Data extracted from a collection
-------

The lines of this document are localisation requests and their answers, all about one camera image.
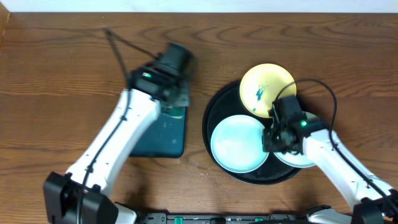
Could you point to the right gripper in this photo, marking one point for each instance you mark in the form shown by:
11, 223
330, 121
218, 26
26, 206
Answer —
268, 146

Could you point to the pale green plate front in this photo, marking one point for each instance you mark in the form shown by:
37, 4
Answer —
236, 144

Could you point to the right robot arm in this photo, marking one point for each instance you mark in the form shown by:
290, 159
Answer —
370, 199

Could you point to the yellow plate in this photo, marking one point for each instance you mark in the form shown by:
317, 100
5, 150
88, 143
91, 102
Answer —
260, 86

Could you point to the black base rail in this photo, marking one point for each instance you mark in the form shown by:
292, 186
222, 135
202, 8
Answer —
163, 218

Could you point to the pale green plate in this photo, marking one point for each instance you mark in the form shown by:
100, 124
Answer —
295, 158
236, 144

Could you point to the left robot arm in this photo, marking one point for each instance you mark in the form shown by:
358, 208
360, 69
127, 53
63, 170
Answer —
81, 194

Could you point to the dark rectangular tray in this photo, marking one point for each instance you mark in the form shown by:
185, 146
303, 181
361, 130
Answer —
165, 137

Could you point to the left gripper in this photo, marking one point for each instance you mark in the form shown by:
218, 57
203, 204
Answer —
180, 98

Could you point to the green yellow sponge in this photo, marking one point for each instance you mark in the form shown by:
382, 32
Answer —
177, 113

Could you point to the round black tray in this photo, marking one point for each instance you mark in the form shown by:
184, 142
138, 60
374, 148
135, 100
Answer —
225, 103

-------

== Requirement ==
The answer must repeat every record exactly, with all pictures left out.

== Answer to this exercise ==
The lines of this document are localisation requests and their answers, all about one camera image.
Could you point to the right gripper in this photo, marking one point for each instance you mark in the form shown by:
11, 223
330, 121
218, 26
26, 206
Answer —
268, 146

Could you point to the pale green plate front in this photo, marking one point for each instance you mark in the form shown by:
37, 4
Answer —
236, 144

Could you point to the right robot arm in this photo, marking one point for each instance you mark in the form shown by:
290, 159
Answer —
370, 199

Could you point to the yellow plate in this photo, marking one point for each instance you mark in the form shown by:
317, 100
5, 150
88, 143
91, 102
Answer —
260, 86

Could you point to the black base rail in this photo, marking one point for each instance you mark in the form shown by:
292, 186
222, 135
202, 8
Answer —
163, 218

Could you point to the pale green plate in this photo, marking one point for each instance you mark in the form shown by:
100, 124
Answer —
295, 158
236, 144

Could you point to the left robot arm in this photo, marking one point for each instance you mark in the form shown by:
358, 208
360, 69
127, 53
63, 170
Answer —
81, 194

Could you point to the dark rectangular tray in this photo, marking one point for each instance you mark in the form shown by:
185, 146
303, 181
361, 130
Answer —
165, 137

Could you point to the left gripper in this photo, marking one point for each instance you mark in the form shown by:
218, 57
203, 204
Answer —
180, 98

Could you point to the green yellow sponge in this photo, marking one point for each instance you mark in the form shown by:
382, 32
Answer —
177, 113

Could you point to the round black tray in this photo, marking one point for each instance you mark in the form shown by:
184, 142
138, 60
374, 148
135, 100
Answer —
225, 103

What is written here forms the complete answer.